# Work instructions:
An exact copy of all the data below is needed, without its pictures.

◆ ◆ ◆ ◆ ◆

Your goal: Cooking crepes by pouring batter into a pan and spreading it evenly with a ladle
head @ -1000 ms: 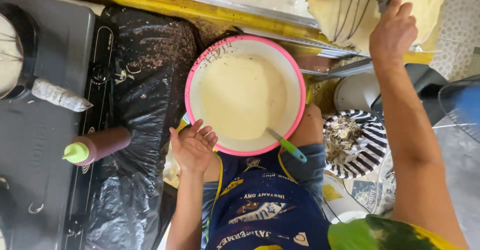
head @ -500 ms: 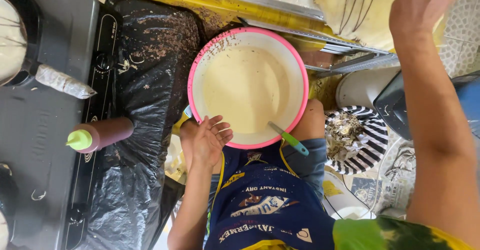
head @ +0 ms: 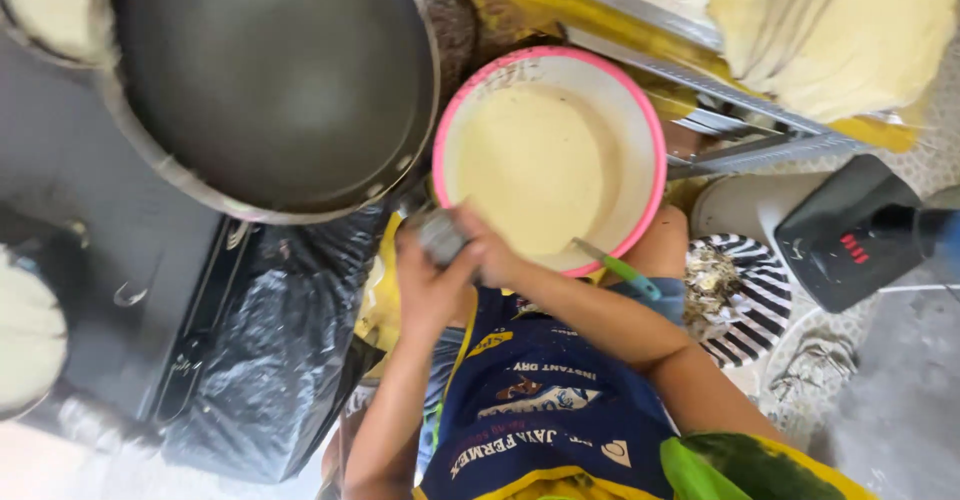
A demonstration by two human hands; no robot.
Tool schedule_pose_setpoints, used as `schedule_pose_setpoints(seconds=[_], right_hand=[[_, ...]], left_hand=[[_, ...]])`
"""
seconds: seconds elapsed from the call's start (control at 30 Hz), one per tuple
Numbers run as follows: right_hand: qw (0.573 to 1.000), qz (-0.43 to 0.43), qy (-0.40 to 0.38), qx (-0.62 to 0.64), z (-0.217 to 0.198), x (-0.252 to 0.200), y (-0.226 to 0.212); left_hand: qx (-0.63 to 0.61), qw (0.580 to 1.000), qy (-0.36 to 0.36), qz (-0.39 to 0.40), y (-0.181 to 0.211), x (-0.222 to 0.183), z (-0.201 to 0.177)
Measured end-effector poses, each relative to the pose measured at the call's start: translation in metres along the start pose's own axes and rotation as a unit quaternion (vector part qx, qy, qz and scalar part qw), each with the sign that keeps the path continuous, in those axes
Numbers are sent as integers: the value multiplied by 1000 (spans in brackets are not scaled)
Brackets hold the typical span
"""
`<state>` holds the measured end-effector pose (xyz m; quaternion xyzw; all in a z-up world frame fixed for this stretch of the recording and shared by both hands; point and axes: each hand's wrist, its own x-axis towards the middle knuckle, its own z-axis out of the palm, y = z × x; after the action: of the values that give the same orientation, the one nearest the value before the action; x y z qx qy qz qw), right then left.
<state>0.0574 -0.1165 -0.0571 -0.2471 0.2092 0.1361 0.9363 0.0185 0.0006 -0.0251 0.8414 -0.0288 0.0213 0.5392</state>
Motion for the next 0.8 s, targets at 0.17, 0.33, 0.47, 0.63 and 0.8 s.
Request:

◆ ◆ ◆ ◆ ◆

# Expected output:
Your goal: Cooking crepes by pouring batter into a pan and spreading it evenly with a ladle
head @ -1000 ms: 
head @ -500 ms: 
head @ +0 ms: 
A demonstration by two human hands; no robot.
Tool schedule_pose_setpoints, used as `schedule_pose_setpoints(seconds=[_], right_hand=[[_, ...]], left_hand=[[_, ...]])`
"""
seconds: seconds elapsed from the call's start (control at 30 Hz), one per tuple
Numbers run as follows: right_hand: qw (0.573 to 1.000), qz (-0.43 to 0.43), qy (-0.40 to 0.38), qx (-0.62 to 0.64), z (-0.217 to 0.198), x (-0.252 to 0.200), y (-0.226 to 0.212); left_hand: qx (-0.63 to 0.61), qw (0.580 to 1.000), qy (-0.36 to 0.36), qz (-0.39 to 0.40), y (-0.181 to 0.211), x (-0.222 to 0.183), z (-0.201 to 0.177)
Measured end-effector poses, each relative to the pose measured at the call's start: translation in metres along the start pose's own axes and rotation as a unit quaternion (vector part qx, qy, qz and scalar part qw), each with the sign that keeps the path continuous, in those axes
Numbers are sent as integers: the value multiplied by 1000 (spans in brackets are not scaled)
Brackets hold the typical span
"""
`<state>` holds the measured end-effector pose (xyz m; quaternion xyzw; all in a z-up world frame fixed for this stretch of the recording and shared by both hands; point and axes: each hand's wrist, its own x-axis towards the middle knuckle, its own z-axis out of the palm, y = z × x; after the action: of the values that give the same orientation, the one nearest the value before the action; x y z qx qy qz qw), right then left.
<state>0.0574 -0.1165 -0.0571 -0.2471 0.2092 0.1361 0.9363 0.0185 0.0006 -0.0251 0.8414 -0.0288 0.0213 0.5392</state>
Motion for the next 0.8 s, targets at 0.17, 0.33, 0.47, 0.63 and 0.8 s.
Request:

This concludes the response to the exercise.